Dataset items
# # #

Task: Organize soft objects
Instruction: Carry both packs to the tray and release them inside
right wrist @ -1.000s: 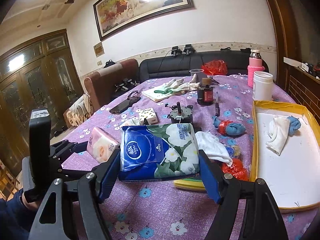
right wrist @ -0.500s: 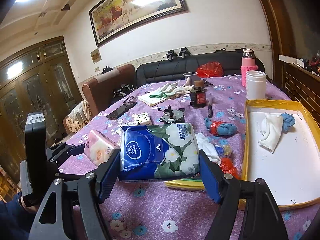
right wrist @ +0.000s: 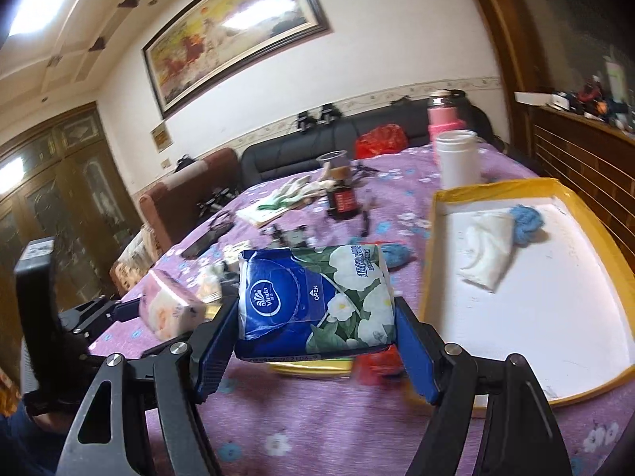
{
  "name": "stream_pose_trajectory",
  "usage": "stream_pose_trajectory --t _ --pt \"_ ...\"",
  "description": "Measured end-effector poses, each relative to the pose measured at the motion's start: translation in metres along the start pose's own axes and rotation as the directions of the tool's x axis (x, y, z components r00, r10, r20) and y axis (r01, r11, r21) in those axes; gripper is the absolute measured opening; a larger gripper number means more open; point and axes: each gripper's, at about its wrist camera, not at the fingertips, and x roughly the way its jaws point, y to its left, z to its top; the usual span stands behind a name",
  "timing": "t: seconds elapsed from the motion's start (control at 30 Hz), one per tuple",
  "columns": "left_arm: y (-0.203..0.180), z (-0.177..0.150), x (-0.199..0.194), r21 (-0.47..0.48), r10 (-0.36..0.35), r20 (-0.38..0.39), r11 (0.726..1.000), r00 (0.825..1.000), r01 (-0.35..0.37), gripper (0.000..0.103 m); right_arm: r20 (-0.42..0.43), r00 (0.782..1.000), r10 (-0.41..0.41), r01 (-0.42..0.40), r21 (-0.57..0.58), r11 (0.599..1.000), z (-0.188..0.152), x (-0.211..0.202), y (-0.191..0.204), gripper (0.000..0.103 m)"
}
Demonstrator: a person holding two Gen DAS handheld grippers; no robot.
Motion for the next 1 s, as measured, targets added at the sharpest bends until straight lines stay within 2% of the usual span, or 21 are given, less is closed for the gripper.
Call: stream_pose_trajectory --t 0.13,0.27,0.37,0.47,0.6,0.77,0.83,0.93,1.0 --pt "-0.023 0.020 0.002 0.022 -0.072 0.009 0.997 0.997 0.072 0.075 0.014 0.998 -0.063 0.063 0.058 0.996 0.004 -0.008 -0.030 0.079" --pt "-0.050 0.040 0.010 0.031 -0.163 0.004 0.986 0.987 0.163 0.075 0.015 0.985 -0.169 0.166 0.137 0.977 0.006 -0.015 -0.067 0.079" --pt "-0.077 0.058 0.019 0.042 -0.237 0.002 0.971 0.971 0.237 0.075 -0.013 0.966 -0.257 0.255 0.200 0.946 0.008 -0.016 -0.095 0.079" --pt "-0.104 0.073 0.034 0.053 -0.307 -0.004 0.950 0.952 0.307 0.075 -0.037 0.958 -0.285 0.284 0.273 0.919 0.011 -0.016 -0.122 0.079" --pt "-0.137 0.084 0.058 0.059 -0.365 -0.027 0.929 0.931 0.366 0.075 -0.059 0.936 -0.348 0.348 0.303 0.887 0.015 -0.013 -0.146 0.079" --pt "-0.165 0.075 0.085 0.073 -0.389 -0.066 0.917 0.919 0.393 0.075 -0.053 0.932 -0.359 0.357 0.310 0.881 0.009 -0.008 -0.156 0.079" --pt "-0.169 0.073 0.089 0.081 -0.386 -0.068 0.917 0.920 0.390 0.076 -0.038 0.925 -0.377 0.371 0.292 0.881 0.008 -0.008 -0.154 0.079" --pt "-0.171 0.068 0.093 0.083 -0.387 -0.060 0.917 0.920 0.391 0.085 -0.025 0.924 -0.381 0.371 0.296 0.880 0.009 -0.007 -0.154 0.081" --pt "-0.169 0.066 0.093 0.077 -0.403 -0.042 0.911 0.914 0.405 0.086 -0.008 0.930 -0.368 0.353 0.303 0.885 0.009 -0.009 -0.154 0.084"
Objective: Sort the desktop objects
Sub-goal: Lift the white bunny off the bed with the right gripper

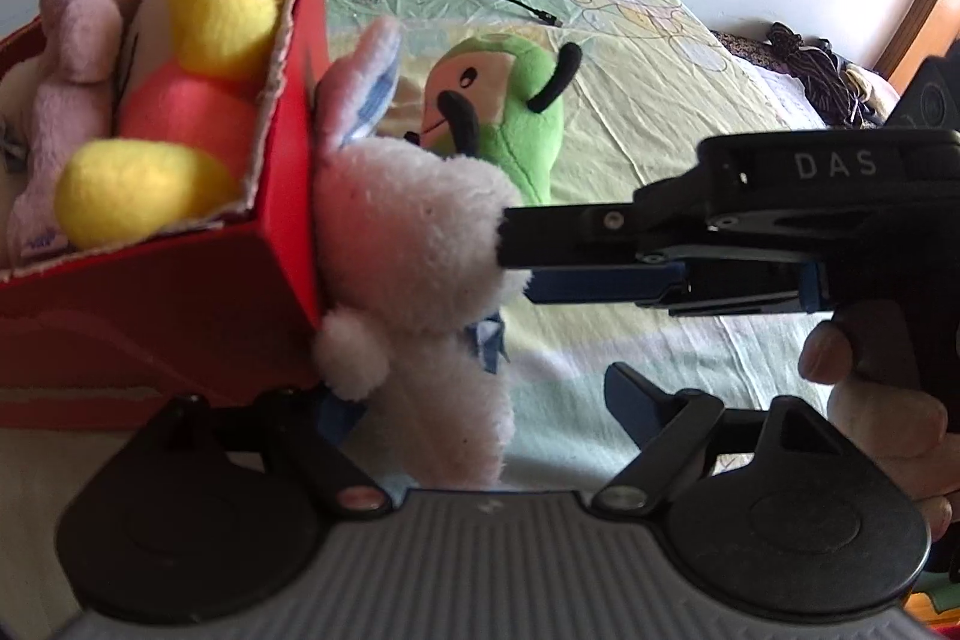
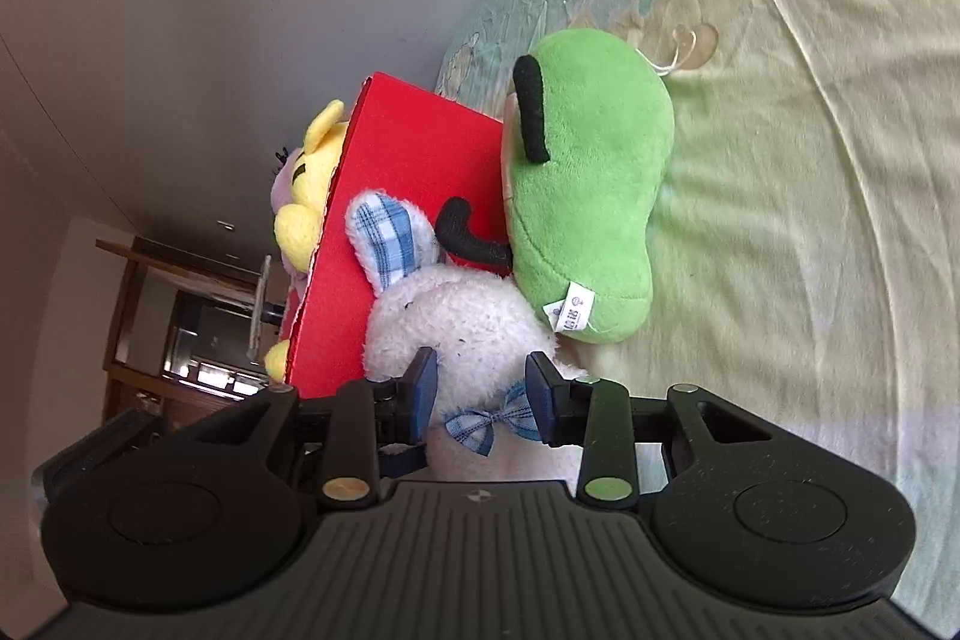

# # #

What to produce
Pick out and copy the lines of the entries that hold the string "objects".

Response
Task: Organize soft objects
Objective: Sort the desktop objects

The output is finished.